Abraham was married to Sarah, who was barren, when God made a covenant with him. God’s covenant was that he would build a great nation from Abraham. The problem was that Abraham did not have any child. Sarah approached Abraham and offered him her Egyptian handmaid, Hagar, and asked him to sleep with her so that he could have a baby. Abraham slept with Hagar and she had a baby named Ishmael.
 
Ishmael was 14 years old when Sarah had a baby named Isaac. Sarah became jealous of Hagar. She ordered Abraham to send her and Ishmael away so that they could not share in Abraham’s inheritance. Abraham was distressed by what Sarah said. He asked God for advice. God told Abraham to do what his wife said, informing him that Isaac would be the seed on which his nation would be built but also reassuring him that Ishmael would lead a nation too because he was also from Abraham.
 
Abraham gave Hagar and Ishmael water and bread and sent them away. As Abraham watched Hagar and Ishmael walk away, he knew they faced death in the wilderness as soon as they ran out of water and food.
 
This became a critical point in the Biblical world. Hagar wept. Sarah ranted. And Abraham grieved.
 
But Hagar and Ishmael did not die. When their water and food were finished, Ishmael called on God who sent His angel to them. The angel confirmed to Hagar that Ishmael would make a great nation. The angel made a well of water to appear. Hagar and Ishmael thrived. Hagar got Ishmael a wife from Egypt.
 
From Sarah and Isaac came Jacob, the father of Judaism. And from Ishmael came Muhammad, the father of Islam.
 
Of course, Jesus traced his lineage back to Abraham. Christians make claim to Abraham’s covenant with God.
 
And so the three major Abrahamic religions, Judaism, Christianity and Islam emerged from one particular love triangle.
 
The fight between Sarah and Hagar continued. In the Jewish-Muslim divide is this fight. In the Christian-Arab divide is this fight too.
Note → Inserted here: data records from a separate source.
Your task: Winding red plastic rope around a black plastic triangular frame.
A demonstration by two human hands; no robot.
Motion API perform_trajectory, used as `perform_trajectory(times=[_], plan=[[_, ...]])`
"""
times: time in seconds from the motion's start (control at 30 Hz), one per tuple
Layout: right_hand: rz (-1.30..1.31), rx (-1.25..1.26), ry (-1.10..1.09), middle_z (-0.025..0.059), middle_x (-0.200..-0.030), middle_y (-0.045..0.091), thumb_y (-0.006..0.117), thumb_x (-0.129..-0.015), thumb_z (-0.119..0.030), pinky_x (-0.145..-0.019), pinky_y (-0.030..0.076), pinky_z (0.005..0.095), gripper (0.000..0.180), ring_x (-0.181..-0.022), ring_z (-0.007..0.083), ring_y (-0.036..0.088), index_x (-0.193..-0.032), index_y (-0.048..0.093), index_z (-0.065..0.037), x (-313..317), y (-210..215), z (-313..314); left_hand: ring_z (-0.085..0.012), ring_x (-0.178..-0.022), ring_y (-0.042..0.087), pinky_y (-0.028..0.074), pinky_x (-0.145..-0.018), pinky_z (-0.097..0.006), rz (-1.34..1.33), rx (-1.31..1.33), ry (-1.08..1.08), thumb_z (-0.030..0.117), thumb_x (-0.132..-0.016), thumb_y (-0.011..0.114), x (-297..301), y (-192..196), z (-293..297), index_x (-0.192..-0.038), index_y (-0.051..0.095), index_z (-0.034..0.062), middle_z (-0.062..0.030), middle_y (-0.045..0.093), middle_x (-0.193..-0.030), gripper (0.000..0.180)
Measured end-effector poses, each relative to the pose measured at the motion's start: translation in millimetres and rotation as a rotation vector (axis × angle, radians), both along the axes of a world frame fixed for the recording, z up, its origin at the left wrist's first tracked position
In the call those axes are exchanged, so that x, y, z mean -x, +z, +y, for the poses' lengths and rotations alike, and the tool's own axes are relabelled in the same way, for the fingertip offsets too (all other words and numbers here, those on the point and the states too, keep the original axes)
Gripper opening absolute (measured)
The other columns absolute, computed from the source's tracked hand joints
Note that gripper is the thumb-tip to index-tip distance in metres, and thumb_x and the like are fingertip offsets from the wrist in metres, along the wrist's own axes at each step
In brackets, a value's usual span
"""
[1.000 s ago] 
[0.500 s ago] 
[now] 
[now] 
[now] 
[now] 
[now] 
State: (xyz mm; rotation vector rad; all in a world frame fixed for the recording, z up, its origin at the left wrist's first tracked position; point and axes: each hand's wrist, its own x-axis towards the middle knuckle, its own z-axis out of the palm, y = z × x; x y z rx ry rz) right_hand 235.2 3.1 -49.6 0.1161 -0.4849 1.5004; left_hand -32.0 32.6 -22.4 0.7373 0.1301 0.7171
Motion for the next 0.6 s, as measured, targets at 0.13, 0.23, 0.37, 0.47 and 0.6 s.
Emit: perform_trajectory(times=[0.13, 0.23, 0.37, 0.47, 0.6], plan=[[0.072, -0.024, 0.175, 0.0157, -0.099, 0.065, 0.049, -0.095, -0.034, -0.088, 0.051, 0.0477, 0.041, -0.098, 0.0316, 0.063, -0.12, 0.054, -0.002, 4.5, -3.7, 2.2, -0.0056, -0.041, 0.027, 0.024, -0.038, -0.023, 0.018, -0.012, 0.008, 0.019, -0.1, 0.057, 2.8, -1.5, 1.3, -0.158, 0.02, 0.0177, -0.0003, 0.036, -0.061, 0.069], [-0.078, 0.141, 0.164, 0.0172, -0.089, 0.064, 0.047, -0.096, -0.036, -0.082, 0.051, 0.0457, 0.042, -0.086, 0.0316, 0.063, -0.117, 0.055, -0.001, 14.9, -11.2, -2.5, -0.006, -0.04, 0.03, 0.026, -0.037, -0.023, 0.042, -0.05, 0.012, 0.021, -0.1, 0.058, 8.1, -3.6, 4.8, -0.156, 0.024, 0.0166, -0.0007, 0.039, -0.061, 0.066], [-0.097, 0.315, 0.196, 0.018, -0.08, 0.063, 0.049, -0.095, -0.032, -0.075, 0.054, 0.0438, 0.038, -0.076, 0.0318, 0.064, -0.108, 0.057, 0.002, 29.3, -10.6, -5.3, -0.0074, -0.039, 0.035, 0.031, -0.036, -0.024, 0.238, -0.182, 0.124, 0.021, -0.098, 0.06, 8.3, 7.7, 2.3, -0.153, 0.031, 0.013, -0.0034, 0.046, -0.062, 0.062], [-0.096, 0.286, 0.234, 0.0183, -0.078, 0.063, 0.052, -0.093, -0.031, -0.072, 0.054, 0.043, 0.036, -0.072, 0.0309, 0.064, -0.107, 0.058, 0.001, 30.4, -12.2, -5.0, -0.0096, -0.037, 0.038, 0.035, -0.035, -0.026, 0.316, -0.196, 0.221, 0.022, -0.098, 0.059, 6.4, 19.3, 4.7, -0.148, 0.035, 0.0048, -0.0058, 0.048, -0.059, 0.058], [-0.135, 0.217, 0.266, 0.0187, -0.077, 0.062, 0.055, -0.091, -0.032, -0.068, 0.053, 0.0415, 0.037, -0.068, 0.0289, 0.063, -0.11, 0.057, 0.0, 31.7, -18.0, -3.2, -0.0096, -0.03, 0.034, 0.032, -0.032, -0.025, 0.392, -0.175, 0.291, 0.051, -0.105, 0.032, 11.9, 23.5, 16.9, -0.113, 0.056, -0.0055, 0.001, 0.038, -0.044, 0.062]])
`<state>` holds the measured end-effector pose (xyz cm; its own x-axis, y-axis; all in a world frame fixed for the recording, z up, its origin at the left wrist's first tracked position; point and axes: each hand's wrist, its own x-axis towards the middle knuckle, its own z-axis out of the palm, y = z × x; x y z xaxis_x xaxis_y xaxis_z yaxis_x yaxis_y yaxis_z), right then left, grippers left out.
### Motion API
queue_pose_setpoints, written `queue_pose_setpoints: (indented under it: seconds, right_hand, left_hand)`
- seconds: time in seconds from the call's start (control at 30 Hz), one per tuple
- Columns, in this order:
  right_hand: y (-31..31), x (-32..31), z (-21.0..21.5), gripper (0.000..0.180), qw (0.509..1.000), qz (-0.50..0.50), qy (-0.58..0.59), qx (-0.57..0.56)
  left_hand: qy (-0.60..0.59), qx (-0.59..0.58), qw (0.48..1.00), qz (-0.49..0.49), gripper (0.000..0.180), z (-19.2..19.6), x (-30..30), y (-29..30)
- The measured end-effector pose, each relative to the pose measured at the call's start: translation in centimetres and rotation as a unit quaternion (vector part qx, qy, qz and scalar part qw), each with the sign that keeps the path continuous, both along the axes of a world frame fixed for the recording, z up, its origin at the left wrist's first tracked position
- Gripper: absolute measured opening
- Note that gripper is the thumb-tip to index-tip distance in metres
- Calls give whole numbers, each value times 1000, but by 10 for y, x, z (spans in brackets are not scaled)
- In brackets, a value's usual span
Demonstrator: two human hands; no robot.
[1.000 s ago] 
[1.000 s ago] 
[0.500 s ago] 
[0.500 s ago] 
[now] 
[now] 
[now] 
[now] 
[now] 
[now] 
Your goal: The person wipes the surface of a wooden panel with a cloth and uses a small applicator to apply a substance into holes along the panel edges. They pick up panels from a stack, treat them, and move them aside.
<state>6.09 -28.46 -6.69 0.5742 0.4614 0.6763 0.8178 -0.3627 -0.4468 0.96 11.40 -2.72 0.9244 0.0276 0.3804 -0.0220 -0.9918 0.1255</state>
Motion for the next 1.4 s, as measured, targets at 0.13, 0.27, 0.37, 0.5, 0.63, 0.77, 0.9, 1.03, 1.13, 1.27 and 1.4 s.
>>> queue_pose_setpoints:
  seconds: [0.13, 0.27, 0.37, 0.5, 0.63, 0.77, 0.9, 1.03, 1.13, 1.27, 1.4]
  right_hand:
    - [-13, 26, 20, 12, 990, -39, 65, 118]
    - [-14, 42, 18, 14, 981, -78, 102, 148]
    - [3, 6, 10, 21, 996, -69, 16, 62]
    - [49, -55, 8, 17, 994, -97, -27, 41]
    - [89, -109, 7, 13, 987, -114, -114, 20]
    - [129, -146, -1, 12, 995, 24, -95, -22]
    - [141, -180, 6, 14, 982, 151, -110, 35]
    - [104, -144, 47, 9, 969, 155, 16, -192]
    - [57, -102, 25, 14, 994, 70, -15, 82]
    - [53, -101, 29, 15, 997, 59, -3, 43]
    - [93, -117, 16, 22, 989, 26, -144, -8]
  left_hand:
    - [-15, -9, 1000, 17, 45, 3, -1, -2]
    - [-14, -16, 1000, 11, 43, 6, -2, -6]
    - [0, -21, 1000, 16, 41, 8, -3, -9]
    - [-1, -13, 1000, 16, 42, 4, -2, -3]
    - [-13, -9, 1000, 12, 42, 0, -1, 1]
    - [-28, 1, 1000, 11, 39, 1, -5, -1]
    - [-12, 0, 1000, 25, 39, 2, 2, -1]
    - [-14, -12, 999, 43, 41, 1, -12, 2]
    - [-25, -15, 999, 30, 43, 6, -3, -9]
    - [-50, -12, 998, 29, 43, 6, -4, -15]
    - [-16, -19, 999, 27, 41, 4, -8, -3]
To a large extend, the 9/11 terrorist attack is a continuation of this fight.
 
In “The Woman Who Named God,” Charlotte Gordon described Abraham as “more like an Updike character than an ancient as he stands at his tent, torn between duty and desire, his love for one woman and his responsibility to another, and tormented by faith in a God whose motivations he doesn’t always understand.” Beyond the myths, Abraham is seen as another man battling normal emotions. Others see him as one completely obedient to God.
 
In some historical viewpoint, Sarah is seen as a good wife who wanted her husband to be happy. She is also seen as a jealous wife who pushed away her husband’s child. Some Muslims have not forgiven her for that. Some Jews following Sarah’s thinking still insist that the children of Ishmael are not inheritor of God’s promises to Abraham.
 
Hagar is seen as a slave who was used and dumped. In other viewpoints, she is seen as a single woman who struggled to make it in spite of all odds. Some Muslims, children of Ishmael have not forgiven the treatment meted out to Hagar.
 
In this love triangle comes several questions. What is the true line of inheritance? What is a family? What kind of sexual encounter is right? Why did Abraham ask Sarah to lie to Pharaoh? Why did Sarah offer Hagar to Abraham? Why did Hagar mock Sarah?
 
Abraham loved two women. God asked him to choose one. What would have happened had Abraham ignored God and let Hagar live with him and raise their Ishmael together with Isaac?
 
Scholars believe that Abraham’s second wife, Keturah, is Hagar. She returned after the death of Sarah.
 
When Abraham died at the age of 175, Ishmael and Isaac travelled to Hebron to bury him. Reconciliation came at Abraham’s death. The same cannot be said of the three religions that came from him.
 
The real Abraham came out of a sophisticated Sumerian culture of over 4000 years ago that gave us writing, art and sailboat. He was an educated man from a successful family who was seeking greatness. He traveled along the most advanced centers of the ancient world of his time and did what every Sumerian immigrant would have done.
 
It was over 1000 years after Abraham’s death that his story was recorded in the palace of King Solomon. Imagine recording your grandfather’s story some 1000 years from now. How much of what really happened can anyone capture?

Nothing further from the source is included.